** Opening Record set block **
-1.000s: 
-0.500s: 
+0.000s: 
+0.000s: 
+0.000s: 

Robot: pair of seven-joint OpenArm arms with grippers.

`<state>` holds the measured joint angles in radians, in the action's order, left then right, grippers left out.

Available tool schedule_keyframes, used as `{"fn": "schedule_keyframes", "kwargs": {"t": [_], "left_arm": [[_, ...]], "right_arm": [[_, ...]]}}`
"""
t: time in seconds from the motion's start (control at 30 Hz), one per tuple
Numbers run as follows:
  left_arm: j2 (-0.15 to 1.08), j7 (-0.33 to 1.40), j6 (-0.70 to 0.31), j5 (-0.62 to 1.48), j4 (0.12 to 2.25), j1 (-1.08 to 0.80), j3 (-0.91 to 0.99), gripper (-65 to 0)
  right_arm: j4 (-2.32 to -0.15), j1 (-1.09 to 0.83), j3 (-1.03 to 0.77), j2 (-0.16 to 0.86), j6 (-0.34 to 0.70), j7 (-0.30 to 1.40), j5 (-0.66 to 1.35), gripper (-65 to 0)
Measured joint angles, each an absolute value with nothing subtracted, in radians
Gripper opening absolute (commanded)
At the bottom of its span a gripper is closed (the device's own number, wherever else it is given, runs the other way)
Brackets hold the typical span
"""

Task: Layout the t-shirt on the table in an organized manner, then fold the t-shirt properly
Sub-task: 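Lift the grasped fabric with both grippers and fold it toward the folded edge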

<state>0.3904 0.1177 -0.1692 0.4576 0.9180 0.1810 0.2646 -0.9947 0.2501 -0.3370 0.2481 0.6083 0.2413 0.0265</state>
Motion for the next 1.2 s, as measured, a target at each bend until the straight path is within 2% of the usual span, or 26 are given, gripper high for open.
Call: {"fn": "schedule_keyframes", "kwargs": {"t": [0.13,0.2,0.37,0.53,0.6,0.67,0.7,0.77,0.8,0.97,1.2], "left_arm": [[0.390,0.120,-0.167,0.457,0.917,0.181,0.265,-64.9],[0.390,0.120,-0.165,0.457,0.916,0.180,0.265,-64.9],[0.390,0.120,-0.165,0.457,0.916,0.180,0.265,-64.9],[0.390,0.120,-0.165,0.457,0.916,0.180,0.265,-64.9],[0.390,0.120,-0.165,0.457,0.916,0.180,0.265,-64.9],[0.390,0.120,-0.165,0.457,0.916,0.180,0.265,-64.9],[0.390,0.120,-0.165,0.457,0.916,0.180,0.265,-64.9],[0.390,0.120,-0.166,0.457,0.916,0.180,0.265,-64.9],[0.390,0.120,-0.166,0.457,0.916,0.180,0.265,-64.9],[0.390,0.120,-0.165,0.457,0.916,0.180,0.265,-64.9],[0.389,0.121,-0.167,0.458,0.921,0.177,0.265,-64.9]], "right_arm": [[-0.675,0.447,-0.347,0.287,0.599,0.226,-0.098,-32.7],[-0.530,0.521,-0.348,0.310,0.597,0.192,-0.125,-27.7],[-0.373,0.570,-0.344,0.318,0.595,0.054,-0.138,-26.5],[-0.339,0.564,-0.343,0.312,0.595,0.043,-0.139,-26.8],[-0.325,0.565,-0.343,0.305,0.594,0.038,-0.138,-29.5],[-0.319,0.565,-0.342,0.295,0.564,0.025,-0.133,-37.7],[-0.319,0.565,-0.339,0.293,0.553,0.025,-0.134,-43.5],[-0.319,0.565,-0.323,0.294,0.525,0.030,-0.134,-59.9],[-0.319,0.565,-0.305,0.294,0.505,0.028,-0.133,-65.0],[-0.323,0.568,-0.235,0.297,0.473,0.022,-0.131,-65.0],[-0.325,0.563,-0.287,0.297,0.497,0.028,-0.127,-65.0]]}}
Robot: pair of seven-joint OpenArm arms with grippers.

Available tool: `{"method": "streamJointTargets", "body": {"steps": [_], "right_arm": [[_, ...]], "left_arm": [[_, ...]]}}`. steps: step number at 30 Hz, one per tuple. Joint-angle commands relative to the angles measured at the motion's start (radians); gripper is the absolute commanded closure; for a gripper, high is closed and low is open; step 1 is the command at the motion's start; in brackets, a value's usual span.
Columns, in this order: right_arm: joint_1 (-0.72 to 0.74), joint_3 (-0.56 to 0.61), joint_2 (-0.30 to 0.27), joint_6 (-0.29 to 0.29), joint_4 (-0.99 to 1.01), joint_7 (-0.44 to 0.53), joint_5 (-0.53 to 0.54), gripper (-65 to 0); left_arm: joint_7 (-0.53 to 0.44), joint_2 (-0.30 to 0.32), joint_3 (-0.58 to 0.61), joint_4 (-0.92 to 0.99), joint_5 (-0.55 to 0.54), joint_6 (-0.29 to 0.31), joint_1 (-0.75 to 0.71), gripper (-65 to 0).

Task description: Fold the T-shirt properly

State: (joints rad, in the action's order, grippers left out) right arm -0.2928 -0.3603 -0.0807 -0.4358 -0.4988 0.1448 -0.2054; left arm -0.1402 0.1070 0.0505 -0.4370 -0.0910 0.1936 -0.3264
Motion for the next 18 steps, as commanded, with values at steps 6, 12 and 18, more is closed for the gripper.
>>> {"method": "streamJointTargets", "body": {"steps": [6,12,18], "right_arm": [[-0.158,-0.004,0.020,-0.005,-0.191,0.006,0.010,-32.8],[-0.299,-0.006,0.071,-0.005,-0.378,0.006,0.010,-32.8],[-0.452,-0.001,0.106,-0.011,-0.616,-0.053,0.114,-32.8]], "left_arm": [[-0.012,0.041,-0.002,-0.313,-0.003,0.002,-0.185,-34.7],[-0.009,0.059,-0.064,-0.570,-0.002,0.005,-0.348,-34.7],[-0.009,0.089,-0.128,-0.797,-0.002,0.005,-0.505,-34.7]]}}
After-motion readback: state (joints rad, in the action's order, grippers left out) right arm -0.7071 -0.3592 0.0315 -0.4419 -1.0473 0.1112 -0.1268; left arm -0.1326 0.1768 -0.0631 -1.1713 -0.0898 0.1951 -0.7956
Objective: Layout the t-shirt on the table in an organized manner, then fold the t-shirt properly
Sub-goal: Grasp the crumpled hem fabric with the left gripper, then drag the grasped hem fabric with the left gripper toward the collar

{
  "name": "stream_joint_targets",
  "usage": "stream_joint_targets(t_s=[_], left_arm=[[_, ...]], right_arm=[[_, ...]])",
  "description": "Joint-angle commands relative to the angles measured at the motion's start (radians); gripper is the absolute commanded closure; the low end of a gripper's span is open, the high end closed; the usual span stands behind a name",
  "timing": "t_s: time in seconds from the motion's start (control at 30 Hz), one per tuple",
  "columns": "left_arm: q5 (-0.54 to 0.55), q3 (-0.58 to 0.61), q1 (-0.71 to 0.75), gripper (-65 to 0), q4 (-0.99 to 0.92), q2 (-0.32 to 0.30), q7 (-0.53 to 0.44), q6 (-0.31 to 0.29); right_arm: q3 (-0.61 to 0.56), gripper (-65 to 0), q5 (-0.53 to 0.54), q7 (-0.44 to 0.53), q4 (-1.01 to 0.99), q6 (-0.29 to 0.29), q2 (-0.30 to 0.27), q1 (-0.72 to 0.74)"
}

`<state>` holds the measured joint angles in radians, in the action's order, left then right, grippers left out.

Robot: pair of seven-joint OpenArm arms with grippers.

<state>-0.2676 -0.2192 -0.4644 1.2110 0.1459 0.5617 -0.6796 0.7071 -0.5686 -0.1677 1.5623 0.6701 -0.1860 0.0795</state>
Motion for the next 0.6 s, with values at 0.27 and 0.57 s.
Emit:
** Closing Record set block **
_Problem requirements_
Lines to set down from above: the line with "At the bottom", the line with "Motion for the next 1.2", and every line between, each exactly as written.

_Completed exercise_
At the bottom of its span a gripper is closed (the device's own number, wherever else it is given, runs the other way)
Brackets hold the typical span
"""

Task: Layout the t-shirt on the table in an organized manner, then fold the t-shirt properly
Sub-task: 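Lift the grasped fabric with both grippers and fold it toward the folded edge
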
<state>0.3904 0.1177 -0.1692 0.4576 0.9180 0.1810 0.2646 -0.9947 0.2501 -0.3370 0.2481 0.6083 0.2413 0.0265</state>
Motion for the next 1.2 s, as measured, a target at each bend until the straight path is within 2% of the usual span, or 26 are given, gripper high for open.

The output requires nothing else.